> **Aim of the task**
Stop after the line with "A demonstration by". Up to that point, output every line of the listing below exactly from the first one onward, skipping pictures.

> **Recorded data**
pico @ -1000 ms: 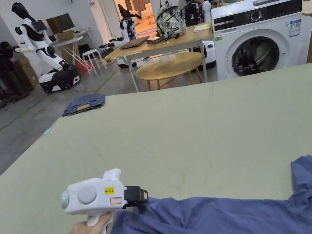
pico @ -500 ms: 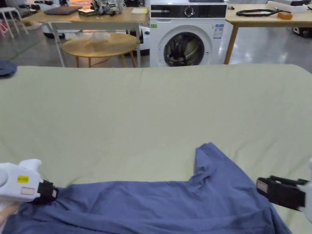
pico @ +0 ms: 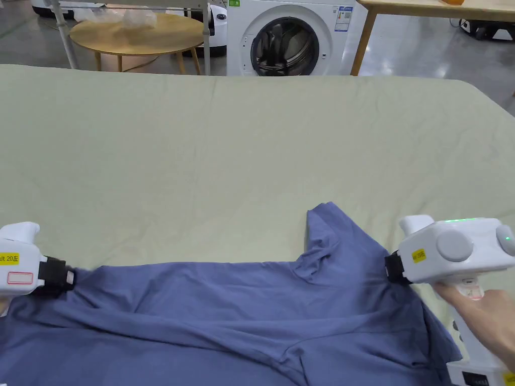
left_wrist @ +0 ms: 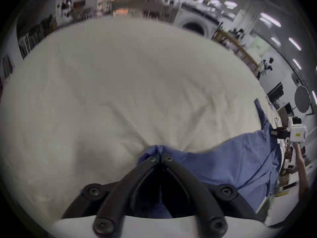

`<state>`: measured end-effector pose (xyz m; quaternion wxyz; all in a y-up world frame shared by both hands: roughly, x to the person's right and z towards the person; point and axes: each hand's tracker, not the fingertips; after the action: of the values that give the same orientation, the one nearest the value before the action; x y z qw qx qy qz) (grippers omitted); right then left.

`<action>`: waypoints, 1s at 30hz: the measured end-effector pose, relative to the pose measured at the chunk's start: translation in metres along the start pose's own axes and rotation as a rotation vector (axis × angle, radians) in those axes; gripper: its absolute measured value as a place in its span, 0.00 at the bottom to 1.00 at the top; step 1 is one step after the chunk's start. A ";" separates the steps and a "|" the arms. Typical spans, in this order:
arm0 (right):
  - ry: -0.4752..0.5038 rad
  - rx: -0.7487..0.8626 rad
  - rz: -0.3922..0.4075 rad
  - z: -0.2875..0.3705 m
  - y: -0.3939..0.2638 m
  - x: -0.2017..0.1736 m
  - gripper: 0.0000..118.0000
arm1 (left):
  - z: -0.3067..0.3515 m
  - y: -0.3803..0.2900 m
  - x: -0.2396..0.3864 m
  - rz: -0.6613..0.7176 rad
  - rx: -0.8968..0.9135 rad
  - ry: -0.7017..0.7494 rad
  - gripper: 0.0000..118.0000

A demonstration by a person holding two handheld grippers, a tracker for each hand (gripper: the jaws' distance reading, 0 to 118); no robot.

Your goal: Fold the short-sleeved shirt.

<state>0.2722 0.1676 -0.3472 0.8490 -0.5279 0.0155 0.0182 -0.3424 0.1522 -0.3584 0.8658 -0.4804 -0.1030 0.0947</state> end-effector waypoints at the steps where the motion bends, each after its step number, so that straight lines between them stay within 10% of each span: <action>1: -0.001 0.029 -0.006 0.008 -0.002 0.001 0.02 | 0.010 -0.003 -0.001 -0.019 0.084 0.011 0.00; 13: 0.107 0.366 -0.132 0.159 -0.145 0.001 0.02 | 0.184 -0.109 0.010 0.006 0.337 -0.077 0.00; 25: 0.069 0.263 -0.258 0.140 -0.246 -0.004 0.02 | 0.164 -0.202 -0.014 0.163 0.237 -0.039 0.00; 30: -0.012 0.268 -0.185 0.124 -0.252 -0.016 0.07 | 0.145 -0.211 -0.025 0.142 0.235 -0.018 0.09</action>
<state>0.2688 0.1674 -0.0657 0.9099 -0.4090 -0.0360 -0.0590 -0.3919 0.1536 -0.1059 0.9063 -0.3809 -0.0649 0.1715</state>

> **Solution to the problem**
pico @ -1000 ms: 
pico @ -500 ms: 
pico @ +0 ms: 
left_wrist @ +0 ms: 

`<state>`: measured end-effector pose (xyz m; quaternion wxyz; all in a y-up world frame shared by both hands: roughly, x to the person's right and z towards the person; point and axes: each hand's tracker, not the fingertips; after the action: of the values that give the same orientation, the one nearest the value before the action; x y z qw qx qy qz) (grippers omitted); right then left.

`<action>`: waypoints, 1s at 30hz: the measured end-effector pose, relative to the pose measured at the chunk's start: translation in metres along the start pose's own axes and rotation as a rotation vector (axis × angle, radians) in those axes; gripper: its absolute measured value as a place in its span, 0.00 at the bottom to 1.00 at the top; step 1 is one step after the chunk's start. A ";" separates the steps and a "|" the arms. Typical spans, in this order:
arm0 (right):
  - ry: -0.4752..0.5038 rad
  - rx: -0.7487..0.8626 rad
  - rz: -0.3922..0.4075 rad
  - z: -0.2875..0.3705 m
  - y: -0.3939..0.2638 m
  - x: -0.2017..0.1736 m
  - gripper: 0.0000..118.0000
arm1 (left):
  - z: -0.3067..0.3515 m
  - y: -0.3803..0.2900 m
  - x: -0.2396..0.3864 m
  - rz: -0.6613..0.7176 rad
  - rx: -0.8968..0.9135 rad
  - ry: -0.7017..0.7494 rad
  - gripper: 0.0000..118.0000

A demonstration by a person holding two handheld grippers, a tracker for each hand (gripper: the jaws' distance reading, 0 to 118); no robot.

There is no additional output for this exercise.